== TRY IT ==
Retype the data exactly, leaving nothing out.

== SOURCE MATERIAL ==

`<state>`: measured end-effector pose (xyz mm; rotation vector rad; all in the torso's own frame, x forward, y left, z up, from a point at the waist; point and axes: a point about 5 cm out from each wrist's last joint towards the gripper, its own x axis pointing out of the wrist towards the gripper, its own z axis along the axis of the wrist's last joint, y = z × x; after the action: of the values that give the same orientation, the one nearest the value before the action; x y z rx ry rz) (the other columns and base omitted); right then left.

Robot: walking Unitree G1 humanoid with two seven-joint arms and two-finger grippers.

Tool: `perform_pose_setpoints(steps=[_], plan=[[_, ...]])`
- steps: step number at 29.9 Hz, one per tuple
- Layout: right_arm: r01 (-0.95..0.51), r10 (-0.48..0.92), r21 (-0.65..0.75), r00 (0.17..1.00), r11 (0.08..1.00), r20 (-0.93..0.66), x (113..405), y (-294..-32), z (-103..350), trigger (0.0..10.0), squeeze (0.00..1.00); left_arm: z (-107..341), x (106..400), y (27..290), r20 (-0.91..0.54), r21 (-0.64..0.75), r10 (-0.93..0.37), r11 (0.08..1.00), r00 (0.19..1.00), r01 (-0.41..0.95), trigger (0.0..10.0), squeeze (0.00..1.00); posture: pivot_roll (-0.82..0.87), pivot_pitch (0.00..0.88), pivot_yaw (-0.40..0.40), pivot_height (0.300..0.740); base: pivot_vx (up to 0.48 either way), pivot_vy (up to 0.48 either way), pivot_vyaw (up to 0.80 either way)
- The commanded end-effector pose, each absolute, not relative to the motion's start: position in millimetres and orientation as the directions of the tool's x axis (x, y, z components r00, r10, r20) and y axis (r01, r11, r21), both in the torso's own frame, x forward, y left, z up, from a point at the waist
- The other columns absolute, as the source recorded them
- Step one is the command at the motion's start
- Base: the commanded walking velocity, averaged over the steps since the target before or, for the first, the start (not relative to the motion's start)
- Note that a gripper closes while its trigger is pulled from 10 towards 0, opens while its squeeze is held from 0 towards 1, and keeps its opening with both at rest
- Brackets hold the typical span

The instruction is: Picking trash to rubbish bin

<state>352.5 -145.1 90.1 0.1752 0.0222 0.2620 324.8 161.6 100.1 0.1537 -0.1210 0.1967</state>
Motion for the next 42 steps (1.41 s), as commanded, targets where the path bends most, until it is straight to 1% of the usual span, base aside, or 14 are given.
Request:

== EXERCISE RESULT ==
`<state>`: measured end-effector pose (xyz mm; rotation vector rad; all in the torso's own frame, x forward, y left, z up, from a point at the waist; point and axes: a point about 5 cm out from each wrist's last joint towards the gripper, its own x axis pointing out of the wrist towards the gripper, its own z axis along the axis of the wrist's last joint, y = z × x; after the action: of the values that give the same orientation, the one nearest the value before the action; x y z rx ry rz) (the other columns and base omitted); right then left.

Robot: walking Unitree G1 humanoid with two seven-joint arms and two-finger grippers.

Tool: `perform_pose_setpoints(steps=[_], plan=[[_, ...]])`
- steps: step number at 29.9 Hz, one per tuple
- Layout: right_arm: r01 (-0.95..0.51), r10 (-0.48..0.92), r21 (-0.65..0.75), r00 (0.17..1.00), r11 (0.08..1.00), r20 (-0.93..0.66), x (113..405), y (-294..-32), z (-103..350), trigger (0.0..10.0), squeeze (0.00..1.00); left_arm: z (-107..341), x (106..400), y (27..290), r20 (-0.91..0.54), r21 (-0.64..0.75), r10 (-0.93..0.37), r11 (0.08..1.00), r00 (0.19..1.00), r01 (-0.41..0.95), trigger (0.0..10.0), squeeze (0.00..1.00); posture: pivot_roll (-0.82..0.87), pivot_pitch (0.00..0.88), pivot_yaw (-0.40..0.40), pivot_height (0.300..0.740); base: pivot_vx (up to 0.48 either way), pivot_vy (up to 0.48 either way), pivot_vyaw (up to 0.80 either way)
- The commanded end-effector pose, each absolute, not relative to the motion's start: position in millimetres and orientation as the directions of the tool's x axis (x, y, z components r00, r10, r20) and y axis (r01, r11, r21), both in the torso's own frame, x forward, y left, z up, from a point at the waist
- The other columns absolute, as the source recorded them
- Step one is the command at the motion's start
- Base: the commanded walking velocity, averaged over the steps since the target before or, for the first, the start (not relative to the motion's start)
- Note that a gripper closes while its trigger is pulled from 10 towards 0, opens while its squeeze is held from 0 towards 1, and keeps its opening with both at rest
- Brackets hold the typical span

The instruction is: Picking trash to rubbish bin

<state>352.5 -145.1 90.1 0.1752 0.0222 0.2620 324.8 161.6 100.1 0.1537 -0.1210 0.1967</state>
Motion for the next 42 steps (1.41 s), as commanded, targets where the path bends most, until it is straight to 1% of the usual span, base aside, or 14 are given.
Request:

The exercise has now been completed.